Planning a beginner open source sprint day for data scientists
I’ve always been an open source fan-girl. Besides the increased security and trustworthiness that come along by design with an open project, crowd-sourcing code from a group of experts who are so passionate about contributing that they volunteer their time lends itself to a grander sense of community. Working with other like-minded individuals together towards a common goal for good gives me warm and fuzzy feelings.
However, even though I proudly used Ubuntu for years and always championed open source tools wherever possible, as a scientist and not a software engineer by training, the idea of being a contributor myself always seemed daunting. That feeling compounded over the last 5 years or so since I moved away from writing code on a regular basis for work and into more management roles.
I meet regularly with an informal data science study group of friends who are mostly previous colleagues and are all roughly around the same point in their careers, though with varying backgrounds and skill-sets. We enjoy getting together pretty regularly to discuss data science topics, which helps us keep our skills up in a supportive environment. So far, everyone who has participated in the study group happens to be female (even if we’re not intentionally trying to be a closed club!).
Some time late-January, just when I started at Mozilla, a colleague of mine shared a link about a cool partnership between Andreas Mueller, a core contributor to scikit-learn, and the NYC chapter of Women in Machine Learning and Data Science (WiMLDS).
After an article came out in 2016 that only 2% of contributors to open source python libraries on GitHub were women, Mueller approached WiMLDS to set up an open source “sprint day”, where participants worked on a scikit-learn issue in GitHub labeled as “easy” or “good first issue”. Most of the participants were brand new to open source.
I casually shared the link with the group, thinking “hey, it might be fun to do something like this” and immediately got a positive response. Within a day, we had picked a date, location, schedule, and even who was bringing which snacks and goodies. I volunteered a veggie quiche.

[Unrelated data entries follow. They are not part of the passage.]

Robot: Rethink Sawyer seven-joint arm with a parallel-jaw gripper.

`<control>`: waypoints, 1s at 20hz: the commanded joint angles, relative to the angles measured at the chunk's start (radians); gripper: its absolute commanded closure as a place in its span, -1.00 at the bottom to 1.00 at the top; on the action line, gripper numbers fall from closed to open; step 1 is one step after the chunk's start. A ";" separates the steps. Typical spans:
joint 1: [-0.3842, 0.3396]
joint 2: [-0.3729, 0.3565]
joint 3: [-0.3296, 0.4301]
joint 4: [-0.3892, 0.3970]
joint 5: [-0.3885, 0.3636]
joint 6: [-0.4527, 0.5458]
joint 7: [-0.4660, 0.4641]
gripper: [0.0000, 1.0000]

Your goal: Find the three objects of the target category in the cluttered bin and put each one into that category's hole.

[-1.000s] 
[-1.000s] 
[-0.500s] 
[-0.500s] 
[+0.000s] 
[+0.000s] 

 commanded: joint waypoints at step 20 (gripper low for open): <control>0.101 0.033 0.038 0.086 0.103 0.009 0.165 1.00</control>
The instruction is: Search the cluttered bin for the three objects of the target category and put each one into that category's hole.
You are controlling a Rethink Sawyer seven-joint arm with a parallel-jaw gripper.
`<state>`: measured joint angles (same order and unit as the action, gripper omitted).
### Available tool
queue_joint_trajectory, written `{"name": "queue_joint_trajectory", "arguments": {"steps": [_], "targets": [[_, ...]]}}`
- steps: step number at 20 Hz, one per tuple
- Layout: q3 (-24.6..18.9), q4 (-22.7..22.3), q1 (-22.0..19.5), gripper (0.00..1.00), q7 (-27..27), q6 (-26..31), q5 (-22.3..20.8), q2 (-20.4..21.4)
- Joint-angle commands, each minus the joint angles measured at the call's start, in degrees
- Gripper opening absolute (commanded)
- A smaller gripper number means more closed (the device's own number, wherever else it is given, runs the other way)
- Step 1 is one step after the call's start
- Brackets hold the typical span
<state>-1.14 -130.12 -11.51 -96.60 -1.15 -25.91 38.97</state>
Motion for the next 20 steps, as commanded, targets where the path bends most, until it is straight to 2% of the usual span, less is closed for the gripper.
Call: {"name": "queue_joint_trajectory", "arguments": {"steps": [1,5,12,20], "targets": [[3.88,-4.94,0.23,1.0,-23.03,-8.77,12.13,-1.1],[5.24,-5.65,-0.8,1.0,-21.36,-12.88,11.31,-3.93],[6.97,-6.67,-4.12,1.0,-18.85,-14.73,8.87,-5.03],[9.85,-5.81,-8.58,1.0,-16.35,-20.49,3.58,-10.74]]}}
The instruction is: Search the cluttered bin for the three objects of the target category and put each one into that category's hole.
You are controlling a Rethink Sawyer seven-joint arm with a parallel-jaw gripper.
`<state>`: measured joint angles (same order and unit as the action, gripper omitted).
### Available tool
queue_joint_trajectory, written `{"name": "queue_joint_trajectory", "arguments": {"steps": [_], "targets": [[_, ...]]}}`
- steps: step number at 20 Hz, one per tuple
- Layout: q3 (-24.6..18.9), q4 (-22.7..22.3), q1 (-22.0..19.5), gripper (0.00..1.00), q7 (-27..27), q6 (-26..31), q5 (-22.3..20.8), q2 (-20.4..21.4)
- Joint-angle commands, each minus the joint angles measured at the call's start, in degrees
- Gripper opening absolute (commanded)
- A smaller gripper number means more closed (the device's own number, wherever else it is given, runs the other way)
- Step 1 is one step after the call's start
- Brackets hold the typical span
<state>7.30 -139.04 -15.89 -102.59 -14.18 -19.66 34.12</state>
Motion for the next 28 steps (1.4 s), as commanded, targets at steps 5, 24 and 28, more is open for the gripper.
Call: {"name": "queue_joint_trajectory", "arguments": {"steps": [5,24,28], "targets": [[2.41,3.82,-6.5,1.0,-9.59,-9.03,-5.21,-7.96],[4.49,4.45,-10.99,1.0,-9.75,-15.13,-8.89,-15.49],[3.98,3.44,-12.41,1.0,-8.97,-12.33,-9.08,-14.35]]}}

Maybe unsurprisingly, a few days later when the reality sank in about what we were attempting to do, there was some apprehension about whether or not the event would be successful (spoiler alert, it was). What if we couldn’t find an issue to work on? (it was fine). What if we didn’t get to a pull request by the end of the day? (totally fine). What if we did, but the person responsible for approving it thought our contribution was meaningless or dumb and ignored the PR? (everyone was completely lovely and welcoming).
Getting over that fear, jumping right in and having fun while doing it is what this post is all about. This is a great exercise for a data science team already working together, a group of friends who are interested in developing their skills, or even as a means of kicking off a study group. If you want to get into the open source community but are struggling to figure out where to dip your toe in the water, then read on.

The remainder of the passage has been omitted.